= Beginning of Section =
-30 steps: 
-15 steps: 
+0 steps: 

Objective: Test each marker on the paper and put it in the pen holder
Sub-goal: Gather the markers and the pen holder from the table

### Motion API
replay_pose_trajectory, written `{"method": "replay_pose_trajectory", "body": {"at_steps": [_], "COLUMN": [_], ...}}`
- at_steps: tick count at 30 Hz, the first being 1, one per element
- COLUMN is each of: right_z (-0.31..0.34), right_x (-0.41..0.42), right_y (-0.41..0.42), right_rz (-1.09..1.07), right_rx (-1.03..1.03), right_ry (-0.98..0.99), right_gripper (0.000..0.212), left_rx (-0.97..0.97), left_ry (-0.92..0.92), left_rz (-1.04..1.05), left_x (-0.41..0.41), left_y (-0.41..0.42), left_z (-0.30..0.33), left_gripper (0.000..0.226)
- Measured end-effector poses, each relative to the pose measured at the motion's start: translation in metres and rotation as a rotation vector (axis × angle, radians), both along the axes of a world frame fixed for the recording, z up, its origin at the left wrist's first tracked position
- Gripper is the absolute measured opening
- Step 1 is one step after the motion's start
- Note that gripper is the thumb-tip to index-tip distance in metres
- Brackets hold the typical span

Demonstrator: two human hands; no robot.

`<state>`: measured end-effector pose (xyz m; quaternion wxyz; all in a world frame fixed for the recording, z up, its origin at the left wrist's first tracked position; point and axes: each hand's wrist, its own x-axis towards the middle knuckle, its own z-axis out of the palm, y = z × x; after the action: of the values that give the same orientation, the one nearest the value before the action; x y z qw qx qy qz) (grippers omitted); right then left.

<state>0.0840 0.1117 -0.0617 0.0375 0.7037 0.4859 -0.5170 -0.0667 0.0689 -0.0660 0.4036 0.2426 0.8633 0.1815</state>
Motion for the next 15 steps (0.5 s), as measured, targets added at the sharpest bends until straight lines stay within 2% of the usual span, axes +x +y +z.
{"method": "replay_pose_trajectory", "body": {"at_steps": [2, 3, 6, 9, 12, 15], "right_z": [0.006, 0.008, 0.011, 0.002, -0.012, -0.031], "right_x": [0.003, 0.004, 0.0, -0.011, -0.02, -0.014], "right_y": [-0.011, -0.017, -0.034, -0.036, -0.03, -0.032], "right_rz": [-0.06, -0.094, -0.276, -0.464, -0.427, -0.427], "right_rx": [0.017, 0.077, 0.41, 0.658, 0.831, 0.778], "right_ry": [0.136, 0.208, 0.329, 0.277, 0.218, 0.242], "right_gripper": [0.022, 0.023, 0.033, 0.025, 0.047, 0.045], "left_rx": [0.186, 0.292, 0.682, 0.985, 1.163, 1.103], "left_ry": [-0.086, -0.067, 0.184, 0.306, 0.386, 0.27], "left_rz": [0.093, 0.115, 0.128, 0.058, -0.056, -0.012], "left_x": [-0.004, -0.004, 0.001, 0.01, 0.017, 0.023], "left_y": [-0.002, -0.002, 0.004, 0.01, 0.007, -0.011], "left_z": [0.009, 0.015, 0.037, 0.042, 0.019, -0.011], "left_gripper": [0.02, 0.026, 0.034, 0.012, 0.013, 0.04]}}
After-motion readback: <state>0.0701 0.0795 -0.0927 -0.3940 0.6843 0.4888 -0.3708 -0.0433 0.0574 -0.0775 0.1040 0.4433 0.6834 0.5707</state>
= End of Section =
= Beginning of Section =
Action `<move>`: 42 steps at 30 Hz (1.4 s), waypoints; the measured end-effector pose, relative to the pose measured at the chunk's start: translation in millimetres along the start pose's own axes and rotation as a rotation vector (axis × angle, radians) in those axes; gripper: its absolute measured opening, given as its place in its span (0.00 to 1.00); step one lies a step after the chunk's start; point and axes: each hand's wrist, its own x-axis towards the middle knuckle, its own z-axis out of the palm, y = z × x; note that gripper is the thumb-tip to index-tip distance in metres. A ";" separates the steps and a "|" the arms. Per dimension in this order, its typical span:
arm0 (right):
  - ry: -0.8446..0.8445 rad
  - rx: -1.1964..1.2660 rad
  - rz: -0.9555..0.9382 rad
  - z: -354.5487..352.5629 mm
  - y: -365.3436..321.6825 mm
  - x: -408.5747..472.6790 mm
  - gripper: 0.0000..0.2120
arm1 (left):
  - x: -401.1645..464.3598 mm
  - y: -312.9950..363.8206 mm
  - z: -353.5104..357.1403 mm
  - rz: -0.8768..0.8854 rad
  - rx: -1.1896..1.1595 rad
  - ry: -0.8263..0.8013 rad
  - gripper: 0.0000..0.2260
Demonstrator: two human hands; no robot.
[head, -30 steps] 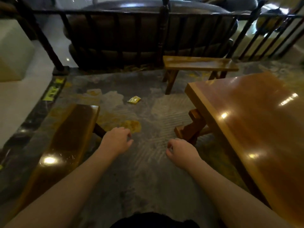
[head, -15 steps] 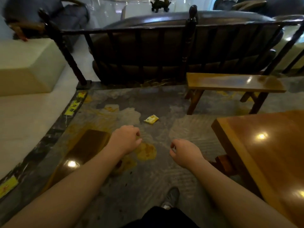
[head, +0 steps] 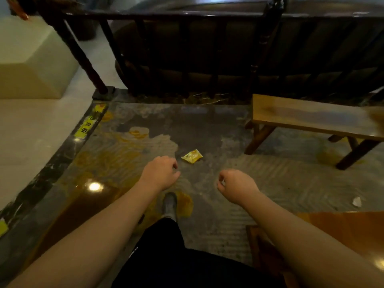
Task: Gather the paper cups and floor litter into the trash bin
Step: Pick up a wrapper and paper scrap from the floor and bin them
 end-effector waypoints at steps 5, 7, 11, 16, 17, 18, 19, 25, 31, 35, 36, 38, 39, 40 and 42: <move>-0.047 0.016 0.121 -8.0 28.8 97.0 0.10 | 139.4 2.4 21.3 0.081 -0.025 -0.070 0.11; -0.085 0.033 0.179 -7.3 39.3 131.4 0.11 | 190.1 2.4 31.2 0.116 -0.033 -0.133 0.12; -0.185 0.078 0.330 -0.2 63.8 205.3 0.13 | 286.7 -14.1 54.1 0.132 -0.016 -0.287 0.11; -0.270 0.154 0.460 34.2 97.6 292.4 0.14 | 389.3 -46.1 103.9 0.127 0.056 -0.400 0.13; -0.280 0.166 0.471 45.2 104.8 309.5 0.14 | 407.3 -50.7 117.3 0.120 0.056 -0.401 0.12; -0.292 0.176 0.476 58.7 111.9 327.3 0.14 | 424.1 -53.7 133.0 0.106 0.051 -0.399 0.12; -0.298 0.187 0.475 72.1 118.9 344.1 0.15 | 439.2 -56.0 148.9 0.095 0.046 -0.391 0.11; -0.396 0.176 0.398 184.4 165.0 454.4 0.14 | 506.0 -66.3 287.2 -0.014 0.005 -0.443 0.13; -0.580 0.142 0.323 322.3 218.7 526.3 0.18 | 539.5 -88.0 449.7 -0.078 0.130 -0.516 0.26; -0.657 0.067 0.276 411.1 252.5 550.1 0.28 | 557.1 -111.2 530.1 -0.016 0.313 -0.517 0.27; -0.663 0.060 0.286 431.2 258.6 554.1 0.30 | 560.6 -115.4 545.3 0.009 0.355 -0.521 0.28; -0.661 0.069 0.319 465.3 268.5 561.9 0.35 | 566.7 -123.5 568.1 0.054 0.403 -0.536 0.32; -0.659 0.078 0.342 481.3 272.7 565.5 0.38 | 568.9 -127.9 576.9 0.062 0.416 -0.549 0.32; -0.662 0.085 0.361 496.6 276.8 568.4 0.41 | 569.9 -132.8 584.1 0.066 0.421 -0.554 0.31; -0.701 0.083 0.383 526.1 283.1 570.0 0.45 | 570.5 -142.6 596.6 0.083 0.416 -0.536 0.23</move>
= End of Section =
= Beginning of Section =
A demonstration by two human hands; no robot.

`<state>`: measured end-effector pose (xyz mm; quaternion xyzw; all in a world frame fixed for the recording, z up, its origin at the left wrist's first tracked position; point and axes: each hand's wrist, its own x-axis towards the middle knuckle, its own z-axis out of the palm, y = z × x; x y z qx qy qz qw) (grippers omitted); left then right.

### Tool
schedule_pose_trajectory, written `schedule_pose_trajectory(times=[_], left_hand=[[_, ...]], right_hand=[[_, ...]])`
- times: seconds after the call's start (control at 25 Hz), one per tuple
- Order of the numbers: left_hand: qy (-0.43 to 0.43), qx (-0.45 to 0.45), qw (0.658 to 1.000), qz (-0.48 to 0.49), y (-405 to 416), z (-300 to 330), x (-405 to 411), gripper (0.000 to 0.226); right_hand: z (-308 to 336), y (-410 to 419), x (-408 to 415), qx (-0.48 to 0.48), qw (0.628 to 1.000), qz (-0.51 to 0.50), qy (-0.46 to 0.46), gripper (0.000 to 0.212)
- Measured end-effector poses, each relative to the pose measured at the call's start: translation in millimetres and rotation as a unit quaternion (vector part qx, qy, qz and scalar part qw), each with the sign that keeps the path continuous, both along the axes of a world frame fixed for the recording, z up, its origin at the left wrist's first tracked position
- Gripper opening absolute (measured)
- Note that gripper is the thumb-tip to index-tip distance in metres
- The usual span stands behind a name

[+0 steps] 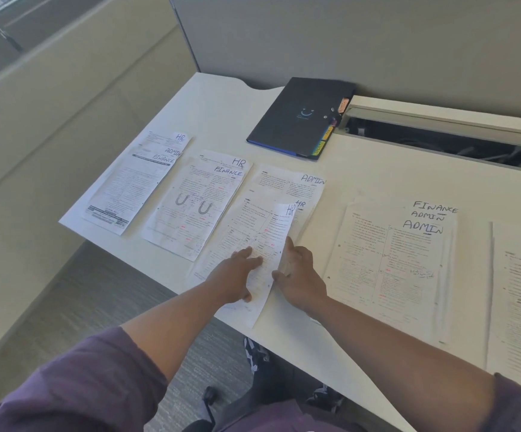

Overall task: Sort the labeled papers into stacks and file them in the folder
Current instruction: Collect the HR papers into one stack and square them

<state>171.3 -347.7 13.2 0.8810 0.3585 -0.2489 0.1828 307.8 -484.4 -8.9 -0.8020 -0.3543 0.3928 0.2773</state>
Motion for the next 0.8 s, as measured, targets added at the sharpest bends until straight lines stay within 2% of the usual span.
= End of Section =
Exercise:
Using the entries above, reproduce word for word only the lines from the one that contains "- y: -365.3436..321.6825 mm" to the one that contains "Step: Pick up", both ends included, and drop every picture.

Response:
  - y: -365.3436..321.6825 mm
  - x: -408.5747..472.6790 mm
  - gripper: 0.0000..0.2120
arm1 (left):
  - x: -401.1645..464.3598 mm
  - y: -312.9950..363.8206 mm
  - z: -353.5104..357.1403 mm
  - rz: -0.8768..0.8854 rad
  - rx: -1.1896..1.1595 rad
  - ry: -0.8263..0.8013 rad
  - gripper: 0.0000..0.2260
Demonstrator: two human hands; no robot.
[head, -30 steps] 
[head, -15 steps] 
[head, +0 steps] 
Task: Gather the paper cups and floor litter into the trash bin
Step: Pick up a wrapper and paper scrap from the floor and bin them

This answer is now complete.